Case Studies in Chemical and Environmental Engineering (Dec 2024)
Prediction accuracy of near infrared spectroscopy coupled with adaptive machine learning methods for simultaneous determination of chlorogenic acid and caffeine on intact coffee beans
Abstract
Due to the inherent complexity and high dimensionality of near infrared spectroscopy (NIRS) data, it is critical to employ robust methods that can accurately interpret the spectroscopic signals to determine the concentration of chlorogenic acid (CGA) and caffeine on intact coffee beans. Therefore, this work focuses on evaluating the accuracy of four advanced machine learning algorithms: support vector machine regression (SVMR), Ridge regression (RGR), partial least squares regression (PLSR) and extreme gradient boosting (XGBR) for the quantification of CGA and caffeine. A total of 152 NIRS spectra: 104 for calibration and 48 for prediction set, from diverse intact coffee beans were analyzed. Each algorithm was tasked with modeling the spectral data against the reference chemical assays for CGA and caffeine contents. The models were rigorously validated using independent prediction dataset, and their performance was assessed primarily based on the coefficient of determination (R2), the root means square error (RMSE), ratio prediction to deviation (RPD) and range to error ratio (RER) indexes.

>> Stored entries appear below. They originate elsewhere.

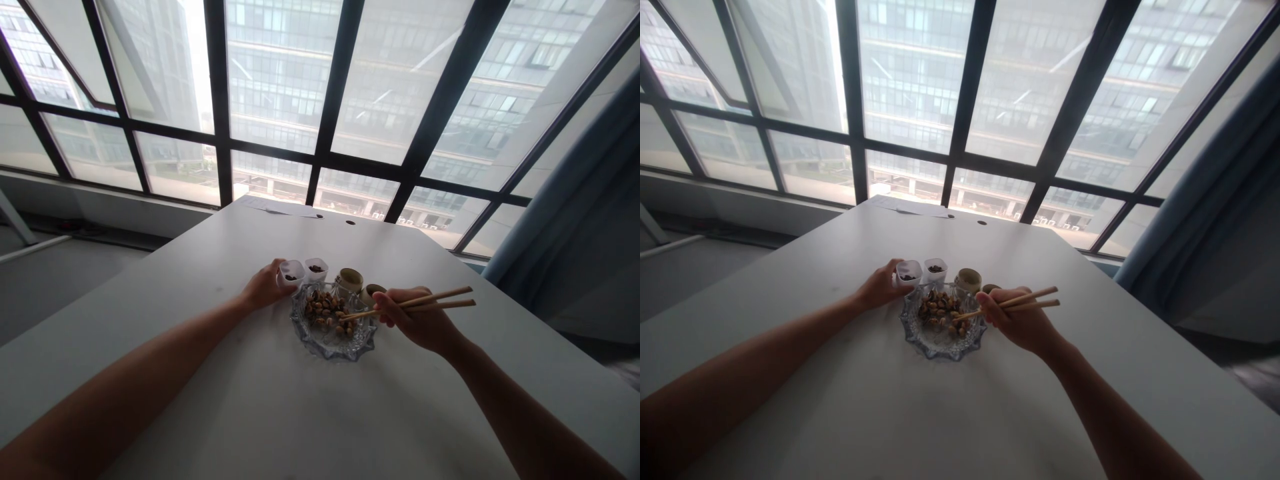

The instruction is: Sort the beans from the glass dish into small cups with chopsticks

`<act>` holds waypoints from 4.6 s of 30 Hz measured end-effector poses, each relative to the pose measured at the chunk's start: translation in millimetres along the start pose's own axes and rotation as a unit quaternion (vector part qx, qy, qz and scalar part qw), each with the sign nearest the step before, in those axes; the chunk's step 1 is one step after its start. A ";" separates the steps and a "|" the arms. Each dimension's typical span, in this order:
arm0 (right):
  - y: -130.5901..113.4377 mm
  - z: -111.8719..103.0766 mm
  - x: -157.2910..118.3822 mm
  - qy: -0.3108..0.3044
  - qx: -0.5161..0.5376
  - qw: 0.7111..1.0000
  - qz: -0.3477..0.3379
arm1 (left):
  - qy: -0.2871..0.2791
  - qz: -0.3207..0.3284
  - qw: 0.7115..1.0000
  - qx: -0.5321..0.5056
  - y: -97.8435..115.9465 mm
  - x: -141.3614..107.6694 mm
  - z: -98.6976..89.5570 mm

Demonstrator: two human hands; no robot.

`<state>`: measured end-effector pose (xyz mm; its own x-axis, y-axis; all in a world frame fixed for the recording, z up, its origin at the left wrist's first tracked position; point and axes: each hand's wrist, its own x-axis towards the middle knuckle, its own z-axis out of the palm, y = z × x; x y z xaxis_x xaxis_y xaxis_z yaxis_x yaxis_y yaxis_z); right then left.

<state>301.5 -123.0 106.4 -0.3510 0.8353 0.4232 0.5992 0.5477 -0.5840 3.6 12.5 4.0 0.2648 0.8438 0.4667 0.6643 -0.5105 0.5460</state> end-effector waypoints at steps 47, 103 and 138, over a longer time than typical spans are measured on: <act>53.8 -9.5 13.7 0.270 0.316 0.867 0.275 | -0.011 -0.001 1.000 -0.005 -6.1 1.3 3.4; -3.5 -4.4 35.0 0.031 0.070 0.989 0.126 | 0.037 0.076 0.996 0.006 -4.3 0.3 6.5; 12.2 24.4 3.5 0.059 0.072 0.994 0.053 | 0.026 0.056 0.998 0.011 -4.0 -0.8 4.2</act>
<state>290.0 -112.2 83.9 -0.1996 0.8815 0.4280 0.5157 0.4659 -0.7190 3.7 14.5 -1.5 0.3016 0.7713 0.5605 0.6482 -0.5970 0.4727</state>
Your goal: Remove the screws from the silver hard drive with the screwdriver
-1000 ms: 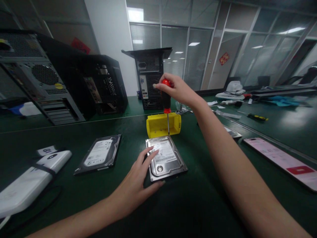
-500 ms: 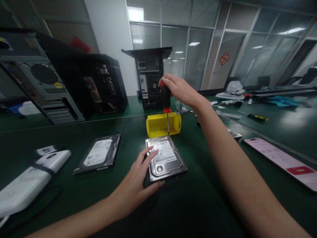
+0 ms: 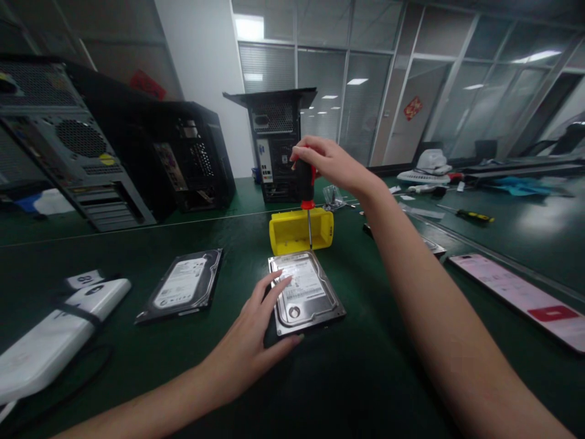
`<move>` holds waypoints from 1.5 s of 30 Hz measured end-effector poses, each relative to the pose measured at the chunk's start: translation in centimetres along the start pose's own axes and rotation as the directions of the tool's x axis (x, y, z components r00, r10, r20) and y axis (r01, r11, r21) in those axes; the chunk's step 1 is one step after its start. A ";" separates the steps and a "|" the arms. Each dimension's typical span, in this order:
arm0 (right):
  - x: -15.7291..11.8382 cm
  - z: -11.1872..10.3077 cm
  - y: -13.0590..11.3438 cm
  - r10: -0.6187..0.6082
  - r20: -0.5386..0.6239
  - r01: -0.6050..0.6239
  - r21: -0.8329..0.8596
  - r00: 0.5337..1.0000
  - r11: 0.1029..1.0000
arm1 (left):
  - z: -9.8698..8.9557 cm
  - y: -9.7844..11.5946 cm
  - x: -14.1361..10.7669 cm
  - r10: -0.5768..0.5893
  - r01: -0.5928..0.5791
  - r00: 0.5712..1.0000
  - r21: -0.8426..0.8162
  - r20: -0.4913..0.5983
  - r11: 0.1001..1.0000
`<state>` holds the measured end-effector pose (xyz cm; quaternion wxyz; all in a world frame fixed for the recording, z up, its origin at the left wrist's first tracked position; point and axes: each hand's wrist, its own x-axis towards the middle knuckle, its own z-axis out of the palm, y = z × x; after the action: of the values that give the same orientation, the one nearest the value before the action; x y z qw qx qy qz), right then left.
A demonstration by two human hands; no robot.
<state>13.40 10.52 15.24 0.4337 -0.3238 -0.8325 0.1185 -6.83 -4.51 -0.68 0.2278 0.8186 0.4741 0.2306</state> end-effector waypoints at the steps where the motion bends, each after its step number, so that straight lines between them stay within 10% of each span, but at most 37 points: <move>1: 0.0 0.0 0.0 0.002 -0.001 -0.002 0.001 1.000 1.000 | 0.0 0.0 0.0 -0.005 0.005 1.000 0.004 0.010 1.000; 45: -0.2 -0.2 1.0 0.024 -0.028 -0.025 -0.037 0.999 0.999 | -0.4 -0.1 0.1 -0.057 0.056 0.997 0.027 0.046 0.998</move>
<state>14.09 11.12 14.76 0.4377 -0.3434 -0.8244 0.1038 -7.04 -4.32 -0.40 0.2348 0.8128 0.4947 0.1990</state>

The primary results indicate that all four algorithms successfully quantified both CGA and caffeine from the NIRS data to varying degrees of accuracy with R2 prediction from 0.95 to 0.99 for CGA, and 0.75 to 0.97 for caffeine prediction. However, XGBR showed superior performance, yielding exceptionally high R2 values of 0.97 for caffeine and 0.99 for CGA, outperforming the other techniques. PLSR, SVMR, and RGR, despite showing commendable predictive capabilities, trailed behind the predictive accuracy achieved by XGBR algorithm.